Since I decided I cant fork out $2500 for new Swaros. I've decided I'm probably going to get some Vortex Vipers. Trying to decide between the 15x50 vs. the 10x50. The specs are identical as far as dimensions and weight. The only downside I can see with the higher power is decreased field of view. Also looking at a 65 vs. 80mm spotting scope. Seems like it would be easier to pack the 65, but will I wish I had spent the little extra on the bigger scope to be able to see that much further? Also wondered if anybody had any experience with the Vortex Kaibabs? They are almost twice as heavy as the others, but might eliminate the need for a spotting scope. Any thoughts?


----------



## johnny (May 24, 2010)

I have the Vipers in 8x42 and 15x50 and love them both. I bought the 15x50 to use instead of a spotting scope. They are much easier to look through to me, and although shaky I am able to hold them more stable than I thought. They are brighter than I thought and very clear. If you put them on a rest or tripod they really shine. I like them much better than a spotting scope.Cameralandny.com has the 15x50 Vipers on sale right now for $399 due to the new Vortex vipers being "HD" whatever that means. They also have fast and free shipping and are very easy to deal with. Buy them you won't be disappointed.


----------



## gwailow (Jan 20, 2008)

I have the Swaro Angled 65mm and I've never regretted purchasing it over the 80mm. I do like that my 65 is a little lighter and smaller though when it heads into my backpack.


----------



## ARCHER11 (May 26, 2011)

flynhunt said:


> Also looking at a 65 vs. 80mm spotting scope. Seems like it would be easier to pack the 65, but will I wish I had spent the little extra on the bigger scope to be able to see that much further?


From what I understand the difference between the 65 and 80mm objective lens is that the 80mm will give you a clearer image in low light conditions and a larger field of view but it wont necessarily allow you to see farther.

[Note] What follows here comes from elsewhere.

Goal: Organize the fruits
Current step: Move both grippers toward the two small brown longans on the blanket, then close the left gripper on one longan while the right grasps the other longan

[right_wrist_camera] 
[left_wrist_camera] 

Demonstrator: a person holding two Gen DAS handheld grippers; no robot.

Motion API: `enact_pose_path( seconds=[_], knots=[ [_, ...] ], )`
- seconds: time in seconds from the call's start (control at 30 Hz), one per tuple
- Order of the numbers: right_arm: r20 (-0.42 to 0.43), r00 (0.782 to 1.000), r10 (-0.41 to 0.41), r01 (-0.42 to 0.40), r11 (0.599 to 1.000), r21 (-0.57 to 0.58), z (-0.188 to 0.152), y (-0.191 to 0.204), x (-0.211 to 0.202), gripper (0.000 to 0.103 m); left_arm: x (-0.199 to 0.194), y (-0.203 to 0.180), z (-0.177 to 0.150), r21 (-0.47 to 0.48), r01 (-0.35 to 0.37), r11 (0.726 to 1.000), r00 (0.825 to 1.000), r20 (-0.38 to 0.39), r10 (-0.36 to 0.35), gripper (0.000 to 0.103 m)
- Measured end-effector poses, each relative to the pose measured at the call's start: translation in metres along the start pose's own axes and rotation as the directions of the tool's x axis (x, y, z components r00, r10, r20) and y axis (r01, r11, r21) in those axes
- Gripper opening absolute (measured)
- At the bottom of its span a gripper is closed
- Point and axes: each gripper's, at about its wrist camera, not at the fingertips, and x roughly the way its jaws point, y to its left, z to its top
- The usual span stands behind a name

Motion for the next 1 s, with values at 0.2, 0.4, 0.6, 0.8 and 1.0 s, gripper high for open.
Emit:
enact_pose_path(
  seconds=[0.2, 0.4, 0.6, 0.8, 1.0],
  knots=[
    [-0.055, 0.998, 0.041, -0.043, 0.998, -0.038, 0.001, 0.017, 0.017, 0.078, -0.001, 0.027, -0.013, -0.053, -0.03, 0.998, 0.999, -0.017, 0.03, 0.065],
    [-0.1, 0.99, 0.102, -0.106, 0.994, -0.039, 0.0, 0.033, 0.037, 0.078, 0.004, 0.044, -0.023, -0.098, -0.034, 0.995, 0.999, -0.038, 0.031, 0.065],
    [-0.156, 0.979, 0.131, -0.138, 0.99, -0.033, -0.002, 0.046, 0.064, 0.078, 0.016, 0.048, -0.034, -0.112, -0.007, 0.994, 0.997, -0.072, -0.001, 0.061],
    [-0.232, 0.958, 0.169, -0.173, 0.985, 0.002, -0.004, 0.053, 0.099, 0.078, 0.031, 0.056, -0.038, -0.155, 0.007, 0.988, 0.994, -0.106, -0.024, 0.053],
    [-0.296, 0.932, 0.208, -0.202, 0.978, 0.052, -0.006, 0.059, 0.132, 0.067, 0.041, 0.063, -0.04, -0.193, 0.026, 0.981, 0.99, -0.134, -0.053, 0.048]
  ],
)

Someone correct me if i'm wrong...


----------



## flynhunt (May 21, 2008)

Thats true. I should have read my first post a little closer. I think I narrowed it down between the new viper hd scope and a razor. I just cant decide if its worth the extra money.


ARCHER11 said:


> flynhunt said:
> 
> 
> > Also looking at a 65 vs. 80mm spotting scope. Seems like it would be easier to pack the 65, but will I wish I had spent the little extra on the bigger scope to be able to see that much further?
> ...


----------



## Huge29 (Sep 17, 2007)

In a spotting scope, my purpose using them is to have much greater detail than the binos can provide, so with the spotter go as strong powered and wide view as possible. If you just want the wider view stick with the binos. That is my thought. This weekend we spotted a deer out there about 900 yards away. The 12x50 Euros binos could definitely tell that it was a buck and seemed really big. If I were hunting I would want to know just how big exactly before taking the trek. With my very fancy 32x Bushnell $100 crappy spotter it took about 20 minutes to conclude that it must be a 3pt at best. In a hunting situation, it would have been much better to know quickly what we had before someone else beat me to it or some other knucklehead just decided to take a 600 yard shot. :roll: 
I only own one item from Vortex and I love it so far as has everyone who has looked through my rifle scope. A few relatives were checking out my newest purchase with a Vortex, while they had never heard of Vortex they were all instant believers, not to mention the ridiculously crazy warranty. 
So, take my advice for what it is worth (exactly what you paid for it).


----------



## flynhunt (May 21, 2008)

I finally broke down and bought the Viper 10x50 HD. So far they are awesome! I couldn't believe the difference in the detail and brightness compared to the Nikons I had been using. I also want to put in a plug for VIP Optics. I was very impressed by their customer service. When I had any questions they could not answer they would contact their Vortex rep and promptly call me back, and I was also able to get a better price than the local stores.


----------



## a_bow_nut (Feb 25, 2009)

I have been in love with my shyline spotter from the day it showed up. Great optics for a good price if you ask me.


----------